- 1972 Broadway playbill cover
- Original language: English
- Written by: David Rabe
- Characters: David; Ozzie; Harriet; Rick; Zung; Sergeant Major; Priest;
- Genre: Drama
- Setting: The Nelson family home Autumn 1968

Premiere
- Date: 1969, November 7, 1971
- Place: The Public Theater

= Sticks and Bones =

Theatre play, a 1971 black comedy about a blind American Vietnam War veteran

Sticks and Bones is a 1971 play by David Rabe. The black comedy focuses on David, a blind Vietnam War veteran who finds himself unable to come to terms with his actions on the battlefield and alienated from his family because they neither can accept his disability nor understand his wartime experience. Rabe explores the conflicted feelings of many civilians during the era by parodying the ideal American family as it was portrayed on the television sitcom The Adventures of Ozzie and Harriet. Beneath the perfect facade of the playwright's fictional Nelson family are layers of prejudice, bigotry, and self-hatred that are peeled away slowly as they interact with their physically and emotionally damaged son and brother.

==History==
Sticks and Bones was the second play in Rabe's Vietnam trilogy, following The Basic Training of Pavlo Hummel and preceding Streamers. A veteran himself, he wrote it while a graduate student at Villanova University, where it was staged in 1969. The off-Broadway production, directed by Jeff Bleckner, opened on November 7, 1971 at Joseph Papp's Public Theater, where it ran for 121 performances. The cast included David Selby as David, Tom Aldredge as Ozzie, Elizabeth Wilson as Harriet (played later by Rue McClanahan), Cliff DeYoung as Rick, and Charles Siebert as Father Donald.

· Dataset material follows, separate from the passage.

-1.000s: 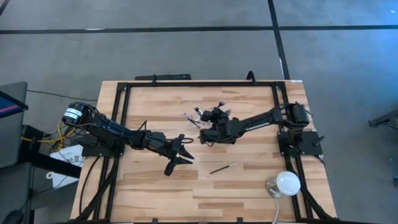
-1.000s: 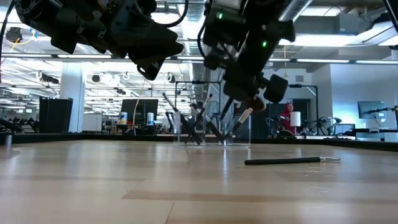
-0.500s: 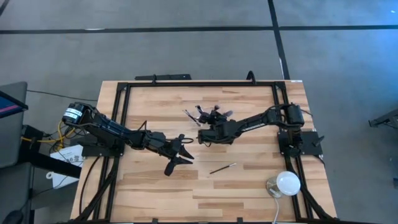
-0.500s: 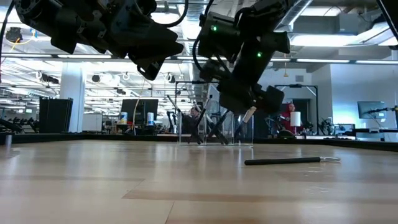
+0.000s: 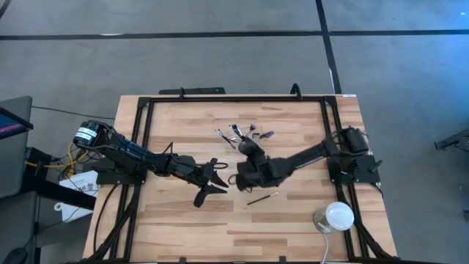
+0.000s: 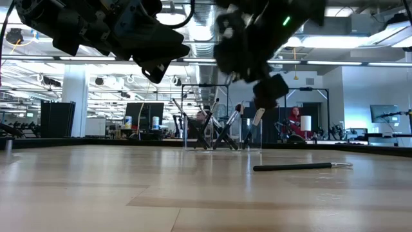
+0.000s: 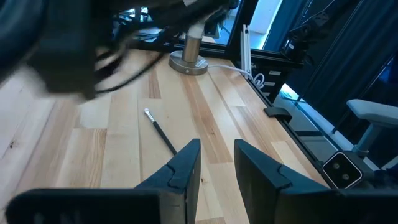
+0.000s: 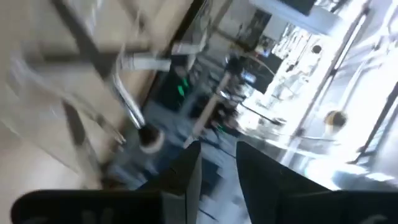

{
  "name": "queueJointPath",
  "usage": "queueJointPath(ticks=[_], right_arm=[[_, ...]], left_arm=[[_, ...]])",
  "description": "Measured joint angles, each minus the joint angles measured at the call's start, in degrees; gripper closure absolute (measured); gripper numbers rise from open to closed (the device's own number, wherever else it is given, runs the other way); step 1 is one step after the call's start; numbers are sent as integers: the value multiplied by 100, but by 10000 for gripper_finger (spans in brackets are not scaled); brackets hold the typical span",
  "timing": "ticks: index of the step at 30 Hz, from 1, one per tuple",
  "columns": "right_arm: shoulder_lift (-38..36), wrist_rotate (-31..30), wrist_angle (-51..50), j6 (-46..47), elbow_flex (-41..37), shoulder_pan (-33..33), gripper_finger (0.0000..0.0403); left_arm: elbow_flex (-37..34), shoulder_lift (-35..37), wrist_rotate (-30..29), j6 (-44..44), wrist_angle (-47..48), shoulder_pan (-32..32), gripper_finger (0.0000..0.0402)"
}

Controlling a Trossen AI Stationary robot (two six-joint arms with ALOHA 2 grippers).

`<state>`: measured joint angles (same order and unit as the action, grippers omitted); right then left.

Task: Put items in baskets/containers
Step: Put the eyeshadow brush into the transparent organizer

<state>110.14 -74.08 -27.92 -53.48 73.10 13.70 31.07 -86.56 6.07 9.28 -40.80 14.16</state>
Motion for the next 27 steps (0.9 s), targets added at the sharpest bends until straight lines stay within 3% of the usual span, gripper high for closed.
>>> queueJointPath(ticks=[4,8,11,13,21,27], right_arm=[[-547,661,-656,2111,0,426,310],[-1193,2271,-1633,5040,0,787,310],[-1515,3393,-1594,6762,-177,1093,310],[-1578,3754,-1350,7265,-443,1389,313],[-1527,3792,317,8075,-1771,2653,326],[-1624,3466,904,8204,-2474,2854,325]], left_arm=[[0,-2,0,51,7,1,308],[0,-1,0,129,9,22,308],[0,-2,-2,129,9,52,308],[0,-1,0,130,9,54,308],[0,0,-2,168,4,54,308],[1,0,-2,138,-136,33,308]])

Critical reaction and audience response were positive, and Papp decided to move the play uptown. With Drew Snyder replacing Selby but the rest of the cast intact, the Broadway production opened on March 1, 1972 at the John Golden Theatre, where it ran for 246 performances.

In 1973, David Rabe wrote the teleplay for and Robert Downey Sr. directed a CBS television movie based on Rabe's play. The cast included DeYoung as David, Aldredge as Ozzie, and Anne Jackson as Harriet. The subject matter was so controversial half of the network's affiliates refused to broadcast the film.

==Awards and nominations==
- Awards
- 1972 Tony Award for Best Play
- 1972 Tony Award for Best Performance by a Featured Actress in a Play (Elizabeth Wilson)
- 1972 Drama Desk Award for Outstanding Actor in a Play (Tom Aldredge)
- 1972 Drama Desk Award for Outstanding Director of a Play (Jeff Bleckner)
- 1972 Drama Desk Award for Outstanding Set Design (Santo Loquasto)
- 1972 Outer Critics Circle Award for Best Play

- Nominations
- 1972 Tony Award for Best Direction of a Play (Jeff Bleckner)
- 1972 Tony Award for Best Performance by a Leading Actor in a Play (Tom Aldredge)

==Influence==
The play was parodied by Christopher Durang in his 1977 play The Vietnamization of New Jersey.

== Revival ==
In 2014, Sticks and Bones was revived at The Pershing Square Center, with the production opening November 6.

In 2023, Sticks and Bones was revived by The Contemporary Theatre Boston, directed by Chris Cavalier and starring Dusko Petkovich as Ozzie Nelson.